Perhaps the most startling assertion made at that 1987 meeting came not from Straus, however, but from Leslie Hendeles, a pharmacology professor at the University of Florida, and it is as relevant to allergy sufferers today as it was back then. He suggested that most of the patients in Schering's Claritin studies would have been better off being treated with a different class of allergy medication altogether -- steroid nasal sprays. ''Certainly, in this kind of patient that was selected for this study,'' he said to the gathering, ''most clinicians would probably use intranasal steroids to provide very prompt and sustained relief, rather than antihistamines.'' To treat full-blown allergy symptoms with an antihistamine, he continued, was ''pharmacologically irrational.''
Hendeles and other experts made a similar point to me recently: steroid nasal sprays, like Flonase and Schering's own Nasonex, shut off an allergic reaction that's already under way. In 1998, the Annals of Allergy, Asthma and Immunology published treatment guidelines stating that these nasal sprays ''are the most effective medication class for controlling symptoms'' of allergies. The popular antihistamines are valuable at preventing an allergy attack from getting under way if taken ahead of time and seem to be effective against eye symptoms, but they rarely bring quick and substantial relief of nasal symptoms once histamine has already begun to wreak havoc. ''We don't use these medicines correctly,'' said Peter Creticos of Johns Hopkins. ''As I tell patients, by the time the process starts, the horse is already out of the barn in terms of the antihistamines. You turn the process off by using a nasal steroid.''
Although the F.D.A. advisory committee recommended approval of loratadine, Straus remained skeptical. In the conclusions of a 321-page ''medical officer review'' dated Nov. 9, 1987, he described the proposed 10-milligram dose of Claritin as ''minimally effective versus placebo'' and added that 40 milligrams appeared to be ''the minimum effective dose.'' He also argued that the label ''must include sedation as an adverse reaction and include warnings to this effect.'' A former F.D.A. official, who requested anonymity, said that the agency informally asked Schering to test a higher dose of loratadine but lacked the regulatory authority to mandate it.

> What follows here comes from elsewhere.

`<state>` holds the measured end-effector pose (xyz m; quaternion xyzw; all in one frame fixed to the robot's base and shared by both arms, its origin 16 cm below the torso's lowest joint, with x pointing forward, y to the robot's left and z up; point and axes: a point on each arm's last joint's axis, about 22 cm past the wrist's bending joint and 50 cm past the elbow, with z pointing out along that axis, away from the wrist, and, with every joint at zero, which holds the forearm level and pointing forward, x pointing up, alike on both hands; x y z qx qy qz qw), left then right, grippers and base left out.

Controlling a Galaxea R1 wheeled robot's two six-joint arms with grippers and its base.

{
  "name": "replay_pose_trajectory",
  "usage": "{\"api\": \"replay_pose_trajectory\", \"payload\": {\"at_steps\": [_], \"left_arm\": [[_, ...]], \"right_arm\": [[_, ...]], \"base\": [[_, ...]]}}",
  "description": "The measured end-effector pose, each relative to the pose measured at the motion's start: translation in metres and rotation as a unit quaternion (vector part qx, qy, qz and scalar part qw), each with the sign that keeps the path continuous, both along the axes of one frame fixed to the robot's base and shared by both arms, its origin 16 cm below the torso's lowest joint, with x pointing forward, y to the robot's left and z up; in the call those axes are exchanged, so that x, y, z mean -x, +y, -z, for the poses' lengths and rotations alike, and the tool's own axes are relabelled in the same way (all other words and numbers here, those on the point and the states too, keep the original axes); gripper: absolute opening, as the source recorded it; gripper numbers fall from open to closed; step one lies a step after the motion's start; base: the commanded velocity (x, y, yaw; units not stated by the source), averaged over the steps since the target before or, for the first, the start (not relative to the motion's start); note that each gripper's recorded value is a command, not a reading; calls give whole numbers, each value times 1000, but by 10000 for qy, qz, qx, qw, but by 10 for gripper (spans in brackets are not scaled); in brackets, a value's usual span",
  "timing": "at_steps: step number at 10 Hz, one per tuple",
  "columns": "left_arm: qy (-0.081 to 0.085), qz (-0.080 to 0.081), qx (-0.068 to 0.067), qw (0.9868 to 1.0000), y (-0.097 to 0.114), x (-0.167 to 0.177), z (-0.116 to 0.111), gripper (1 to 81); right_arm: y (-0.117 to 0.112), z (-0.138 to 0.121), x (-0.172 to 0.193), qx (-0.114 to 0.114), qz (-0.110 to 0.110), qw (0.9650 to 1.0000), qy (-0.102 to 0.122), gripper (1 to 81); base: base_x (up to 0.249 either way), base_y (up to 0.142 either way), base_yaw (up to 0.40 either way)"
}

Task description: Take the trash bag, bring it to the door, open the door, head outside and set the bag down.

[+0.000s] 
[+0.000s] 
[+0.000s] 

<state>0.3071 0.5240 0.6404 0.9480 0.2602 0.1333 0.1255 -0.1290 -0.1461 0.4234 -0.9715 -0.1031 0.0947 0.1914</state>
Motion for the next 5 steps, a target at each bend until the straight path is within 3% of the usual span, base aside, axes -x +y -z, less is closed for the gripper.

By May 1988, however, the F.D.A. had come to the conclusion that the 10-milligram dose was no more sedating than a placebo pill, and by July 1989, as the General Accounting Office report puts it, ''a consensus had developed at F.D.A. that 10 milligrams was effective.'' It is impossible to determine whether Sherwin Straus had changed his mind. Around the time he was assessing loratadine, according to former colleagues, he developed multiple sclerosis and became seriously ill, eventually dying of the disease.

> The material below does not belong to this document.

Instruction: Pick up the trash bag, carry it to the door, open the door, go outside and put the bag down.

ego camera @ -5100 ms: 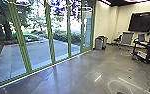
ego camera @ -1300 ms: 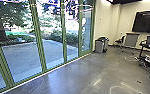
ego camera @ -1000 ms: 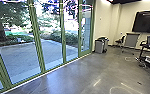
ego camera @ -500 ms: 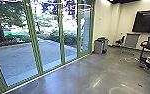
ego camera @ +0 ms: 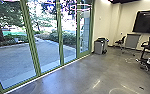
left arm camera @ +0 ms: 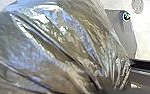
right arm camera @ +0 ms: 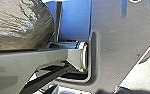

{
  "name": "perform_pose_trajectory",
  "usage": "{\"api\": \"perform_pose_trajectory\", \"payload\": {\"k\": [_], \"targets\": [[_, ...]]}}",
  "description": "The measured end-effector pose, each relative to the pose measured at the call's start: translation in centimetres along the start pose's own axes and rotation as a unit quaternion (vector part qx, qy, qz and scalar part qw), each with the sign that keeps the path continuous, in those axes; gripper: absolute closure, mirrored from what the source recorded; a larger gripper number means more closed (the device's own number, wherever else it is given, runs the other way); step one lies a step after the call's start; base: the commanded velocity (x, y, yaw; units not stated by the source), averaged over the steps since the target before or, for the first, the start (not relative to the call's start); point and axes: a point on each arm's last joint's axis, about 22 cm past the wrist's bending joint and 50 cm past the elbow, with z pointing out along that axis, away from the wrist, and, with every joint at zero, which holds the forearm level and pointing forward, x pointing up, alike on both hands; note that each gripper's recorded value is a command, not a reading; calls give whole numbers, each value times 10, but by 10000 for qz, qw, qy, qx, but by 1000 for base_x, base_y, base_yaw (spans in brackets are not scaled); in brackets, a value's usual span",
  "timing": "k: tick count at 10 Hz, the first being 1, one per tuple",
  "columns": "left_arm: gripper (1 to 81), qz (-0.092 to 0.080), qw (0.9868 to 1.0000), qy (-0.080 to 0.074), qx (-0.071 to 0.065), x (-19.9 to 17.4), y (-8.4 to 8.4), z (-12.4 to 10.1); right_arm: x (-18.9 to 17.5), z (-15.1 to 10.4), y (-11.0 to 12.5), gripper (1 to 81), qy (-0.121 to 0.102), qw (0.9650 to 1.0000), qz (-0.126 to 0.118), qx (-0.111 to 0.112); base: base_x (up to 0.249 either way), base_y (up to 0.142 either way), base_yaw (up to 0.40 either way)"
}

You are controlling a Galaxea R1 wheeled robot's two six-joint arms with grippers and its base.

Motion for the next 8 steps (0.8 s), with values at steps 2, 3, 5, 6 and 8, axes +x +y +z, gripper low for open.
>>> {"api": "perform_pose_trajectory", "payload": {"k": [2, 3, 5, 6, 8], "targets": [[811, 0, 10000, 0, 0, 0, 0, 0, 0, 0, 0, 10, -2, 10000, 1, 0, 155, -67, 0], [811, -1, 10000, -4, 0, 0, 0, 0, 0, 0, 0, 10, -4, 10000, 2, 0, 154, -67, 0], [811, -1, 10000, -4, 0, 0, 0, 0, 0, 0, 0, 10, -2, 10000, 1, 0, 154, -67, 0], [811, 0, 10000, -2, 0, 0, 0, 0, 0, 0, 0, 10, -2, 10000, 1, 0, 155, -67, 0], [811, 0, 10000, 0, 0, 0, 0, 0, 0, 0, 0, 10, -2, 10000, -1, 0, 154, -67, 0]]}}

''Schering-Plough always believed that loratadine was safe and effective at the 10-milligram dose,'' William O'Donnell, a company spokesman, wrote in reply to a question, ''and felt that the clinical studies that were done fully supported that conclusion.''
Pharmaceutical executives rarely talk about luck as a feature in the process of drug development, but in 1989 alone, Claritin's fortunes were buffeted like a grain of pollen in an early spring breeze. In September of that year, the acting division director at the F.D.A., reviewing the drug's status, concluded that all outstanding issues regarding safety, efficacy and the equivalence of tablets and capsules had been resolved. Claritin should have been nearing approval. But earlier in the year, as part of an F.D.A. reorganization, the Claritin application was transferred to a different division within the F.D.A.; with the transfer came a new pharmacology reviewer. This reviewer revisited some toxicology issues Schering thought had been settled.

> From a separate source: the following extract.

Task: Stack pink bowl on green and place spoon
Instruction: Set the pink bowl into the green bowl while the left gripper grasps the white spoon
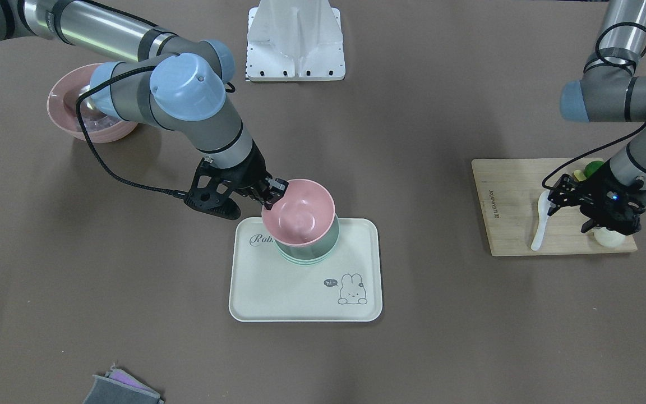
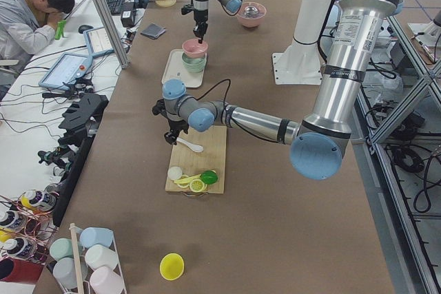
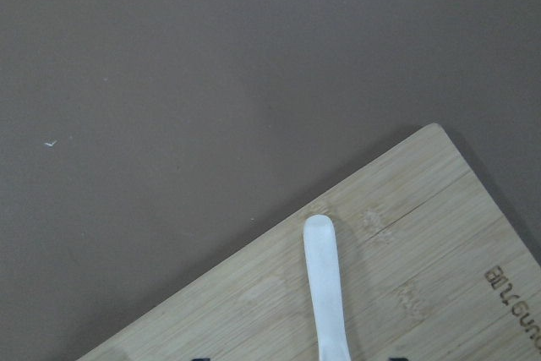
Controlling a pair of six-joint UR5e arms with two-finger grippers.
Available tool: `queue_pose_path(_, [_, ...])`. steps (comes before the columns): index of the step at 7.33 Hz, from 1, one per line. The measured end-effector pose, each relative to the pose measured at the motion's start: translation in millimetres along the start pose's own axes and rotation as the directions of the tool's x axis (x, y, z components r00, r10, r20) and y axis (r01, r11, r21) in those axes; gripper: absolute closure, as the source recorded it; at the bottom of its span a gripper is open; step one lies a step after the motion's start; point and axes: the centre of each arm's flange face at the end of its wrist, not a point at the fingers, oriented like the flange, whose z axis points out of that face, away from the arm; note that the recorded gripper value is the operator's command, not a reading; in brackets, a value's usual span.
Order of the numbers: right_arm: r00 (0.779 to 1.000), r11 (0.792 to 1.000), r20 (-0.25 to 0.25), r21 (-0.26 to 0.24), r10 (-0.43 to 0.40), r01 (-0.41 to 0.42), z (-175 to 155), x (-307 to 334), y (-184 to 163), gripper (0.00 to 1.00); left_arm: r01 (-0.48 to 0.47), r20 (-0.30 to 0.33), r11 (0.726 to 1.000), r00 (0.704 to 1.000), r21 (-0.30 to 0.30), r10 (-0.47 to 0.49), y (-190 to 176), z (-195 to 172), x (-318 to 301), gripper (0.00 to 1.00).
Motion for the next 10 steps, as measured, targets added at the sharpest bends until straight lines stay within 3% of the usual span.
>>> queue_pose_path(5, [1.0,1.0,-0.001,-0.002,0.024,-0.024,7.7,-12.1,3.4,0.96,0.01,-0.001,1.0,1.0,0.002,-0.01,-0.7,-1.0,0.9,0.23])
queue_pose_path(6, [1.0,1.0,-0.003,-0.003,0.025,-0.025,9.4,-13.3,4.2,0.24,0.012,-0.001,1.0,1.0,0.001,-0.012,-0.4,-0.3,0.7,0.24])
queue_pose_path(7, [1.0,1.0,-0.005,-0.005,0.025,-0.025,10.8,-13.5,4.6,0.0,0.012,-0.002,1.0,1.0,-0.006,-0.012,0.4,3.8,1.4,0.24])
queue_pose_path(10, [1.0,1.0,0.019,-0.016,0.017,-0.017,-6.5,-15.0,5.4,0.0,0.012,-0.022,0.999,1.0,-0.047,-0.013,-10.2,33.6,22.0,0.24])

Around this time, according to Schering, tests on other products being conducted at the F.D.A.'s National Center for Toxicological Research in Jefferson, Ark., were showing that high doses of doxylamine, an antihistamine and sleep aid, produced liver tumors in rodents. These findings apparently prompted the F.D.A. to reconsider results of animal experiments with both loratadine and cetirizine (the active ingredient in Zyrtec); they, too, had shown increases in liver adenomas, abnormal growths that were then considered to be a ''larval'' form of malignant tumor.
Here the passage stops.